The Chinese government has stepped up its efforts recently to scale back the nation’s prolific pollution problem – in particular, it has begun shuttering many of its coal-fired power plants. Despite this, however, a particularly bad 2013 airpocalypse over the capital city still took place, baffling researchers monitoring it.

A new study, led by a team at the Georgia Institute of Technology, has discovered that the rapid destruction of the Arctic ice cover has played a key role here. As climate change causes it to melt at unprecedented speeds, all that excess evaporation is disturbing air currents elsewhere in the world.

The knock-on effect of this has meant that the air over Beijing has remained in place for a lot longer than it used to, causing it to stagnate. When pollution emerges from smokestacks and traffic jams, it simply doesn’t blow away anywhere else, and it just accumulates until the entire city becomes smothered.

Writing in the journal Science Advances, the team note that this mechanism would explain the particularly bad smog that hung over the skies of Beijing back in 2013. Sadly, as the rate of climate change is only increasing by the day, things aren’t looking good for the immediate future.

“Consequently, extreme haze events in winter will likely occur at a higher frequency in China as a result of the changing boreal cryosphere,” the team write in their study. More than anything, this mechanism provides “a strong incentive for greenhouse gas emission reduction.”

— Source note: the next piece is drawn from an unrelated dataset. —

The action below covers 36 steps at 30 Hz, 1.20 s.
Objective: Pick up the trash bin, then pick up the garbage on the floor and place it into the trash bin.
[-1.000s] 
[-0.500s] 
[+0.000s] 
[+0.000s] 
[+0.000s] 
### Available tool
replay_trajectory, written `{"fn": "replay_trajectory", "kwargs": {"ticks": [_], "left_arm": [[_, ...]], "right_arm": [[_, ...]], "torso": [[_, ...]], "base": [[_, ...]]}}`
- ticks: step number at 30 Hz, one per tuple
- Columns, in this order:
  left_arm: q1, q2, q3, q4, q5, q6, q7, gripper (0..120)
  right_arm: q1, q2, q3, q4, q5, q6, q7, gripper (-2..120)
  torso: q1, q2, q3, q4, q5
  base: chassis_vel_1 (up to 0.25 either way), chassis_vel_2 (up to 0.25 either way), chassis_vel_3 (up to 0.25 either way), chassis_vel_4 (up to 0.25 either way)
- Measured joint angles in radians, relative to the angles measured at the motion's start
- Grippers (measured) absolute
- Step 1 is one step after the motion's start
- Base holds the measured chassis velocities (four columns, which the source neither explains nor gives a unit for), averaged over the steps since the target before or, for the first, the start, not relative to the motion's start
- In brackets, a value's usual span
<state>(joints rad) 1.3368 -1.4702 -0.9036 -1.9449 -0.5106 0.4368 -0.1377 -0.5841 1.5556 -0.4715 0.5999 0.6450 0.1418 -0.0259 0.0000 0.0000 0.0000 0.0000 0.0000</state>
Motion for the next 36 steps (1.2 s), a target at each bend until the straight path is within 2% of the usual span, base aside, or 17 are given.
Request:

The more Arctic ice that melts, the more stagnant the air will be over China. Eva Mencnerova/Shutterstock

Beijing’s government has, to their credit, begun to try and fix this awful problem – one that leaves 1.4 million dead every single year. This is neatly going hand-in-hand with the nation’s efforts to fight back against climate change.

The country was one of the key ratifiers of the Paris agreement, after all, and with America now set to take a step back from to such efforts, China – with its massive push for clean energy and its (nascent) phasing out of coal – looks set to take center stage, along with the European Union.

Pollution and climate change are often seen as separate entities that need different solutions, but this study elegantly shows that they are inextricably linked – and both need to be handled simultaneously if we want to leave a better world for the next generation.